A tyrannical edict that was never law to begin with, but that was deeply embedded into society through vociferous shame will not dissipate once the edict is lifted – even if categorically rescinded. After all, it is just as much the law of the land now as it was before. However, if you listen carefully, these governors are not even fully lifting the mandates.

When you read between the lines of some of these orders, it becomes clear that these governors still believe they have the right to regulate a human being's breathing, that the rising and falling of cases somehow depends upon these ritualistic sacraments rather than natural phenomena, and that they reserve the right to reinstitute mask mandates in the future. As such, don't be surprised if a number of more liberal localities and school superintendents continue to mandate it on our children. I'm receiving a lot of complaints from my podcast listeners in Texas that their school districts continue to obdurately stand behind the forcible masking of children.

For example, the Frisco Independent School District, which is just north of Dallas, announced "that the District will continue to require face coverings for students, staff and visitors, as has been the case all school year." I suspect this will happen all over the state and country.

It's even worse in Mississippi.

"Today, I signed what I expect will be one of my last executive orders regarding COVID-19," said Mississippi Gov. Tate Reeves on Tuesday. "Our hospitalizations have plummeted, and our case numbers have fallen dramatically as well. In fact, our case numbers have fallen to the point where no county meets the original criteria for a mask mandate."

Thus, he still buys into the myth that masks help against the spread; he merely concedes that they are not necessary at this point. As the Associated Press reports, "Reeves said he is encouraging people to wear face coverings in public, but is not requiring it." That, in conjunction with the fact that the order still recommends business follow CDC guidance, makes it clear that the culture in the private sector will very much be influenced by the mask cult.

Worst of all, Reeves is still requiring masks for schoolchildren! These are the first people who should be exempted from a mask mandate, even if masks worked. Children are not in danger from the virus, and reams of data from school reopenings have proven that schools are not extra vectors of spread in the community. To exempt an adult from wearing a mask in a store for 20 minutes, but require children to wear masks and somehow learn and properly interact with each other for seven hours per day is insane. Heck, maybe Biden is right about Reeves being a Neanderthal; he just didn't realize it.

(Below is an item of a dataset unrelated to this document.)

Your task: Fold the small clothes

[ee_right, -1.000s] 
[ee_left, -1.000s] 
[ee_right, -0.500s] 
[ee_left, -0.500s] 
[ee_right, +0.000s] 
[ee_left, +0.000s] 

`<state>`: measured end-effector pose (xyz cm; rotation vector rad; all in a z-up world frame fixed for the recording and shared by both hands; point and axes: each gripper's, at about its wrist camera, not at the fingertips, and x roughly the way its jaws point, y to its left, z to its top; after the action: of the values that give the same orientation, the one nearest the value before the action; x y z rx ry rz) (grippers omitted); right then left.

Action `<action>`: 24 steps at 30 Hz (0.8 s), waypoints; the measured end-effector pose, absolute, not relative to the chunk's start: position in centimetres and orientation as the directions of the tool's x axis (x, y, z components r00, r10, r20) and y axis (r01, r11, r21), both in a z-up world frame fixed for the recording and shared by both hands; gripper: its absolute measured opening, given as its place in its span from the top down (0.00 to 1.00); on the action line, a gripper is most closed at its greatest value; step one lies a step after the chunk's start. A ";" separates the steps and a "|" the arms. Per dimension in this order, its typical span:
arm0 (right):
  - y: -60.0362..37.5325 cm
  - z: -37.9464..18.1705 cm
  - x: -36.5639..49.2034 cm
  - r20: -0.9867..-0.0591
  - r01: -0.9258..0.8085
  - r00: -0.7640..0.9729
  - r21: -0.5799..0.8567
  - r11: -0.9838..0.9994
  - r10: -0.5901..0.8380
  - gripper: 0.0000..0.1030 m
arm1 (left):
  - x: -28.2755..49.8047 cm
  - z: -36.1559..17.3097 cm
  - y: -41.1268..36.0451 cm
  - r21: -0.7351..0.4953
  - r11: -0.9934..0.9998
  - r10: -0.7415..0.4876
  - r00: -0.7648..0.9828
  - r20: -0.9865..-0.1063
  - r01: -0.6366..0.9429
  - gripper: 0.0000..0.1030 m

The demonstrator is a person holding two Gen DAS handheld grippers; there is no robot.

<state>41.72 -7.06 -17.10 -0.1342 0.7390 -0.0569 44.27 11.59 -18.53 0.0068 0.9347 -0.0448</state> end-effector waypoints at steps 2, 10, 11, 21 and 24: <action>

The reality is that most of these governors simply saw the writing on the wall — that the legislatures were about to clip their wings and the peasants were getting antsy. This is why they are not ceding any legal or intellectual point, and most of them are continuing the mask mandate in some form.

Arizona Gov. Doug Ducey joined most GOP governors in removing restrictions on businesses, but he is not flinching from the mask mandate one iota. Ditto for Wyoming's Mark Gordon. West Virginia Gov. Jim Justice, even while easing some restrictions, contended that some other governors need to "be a little more prudent." They are acclimating us to tyranny to the point that we now think a little reprieve is a magnanimous act rather than one of tyranny. This is occurring in some of the reddest states.

Conservatives must push state legislatures to permanently ban governors from making such edicts ever again. Time is short, as many state legislatures will adjourn in a matter of weeks. The best time to fight tyranny is when it's on the run and on defense. If we've learned anything these past 12 months, it's that liberty cannot be taken for granted.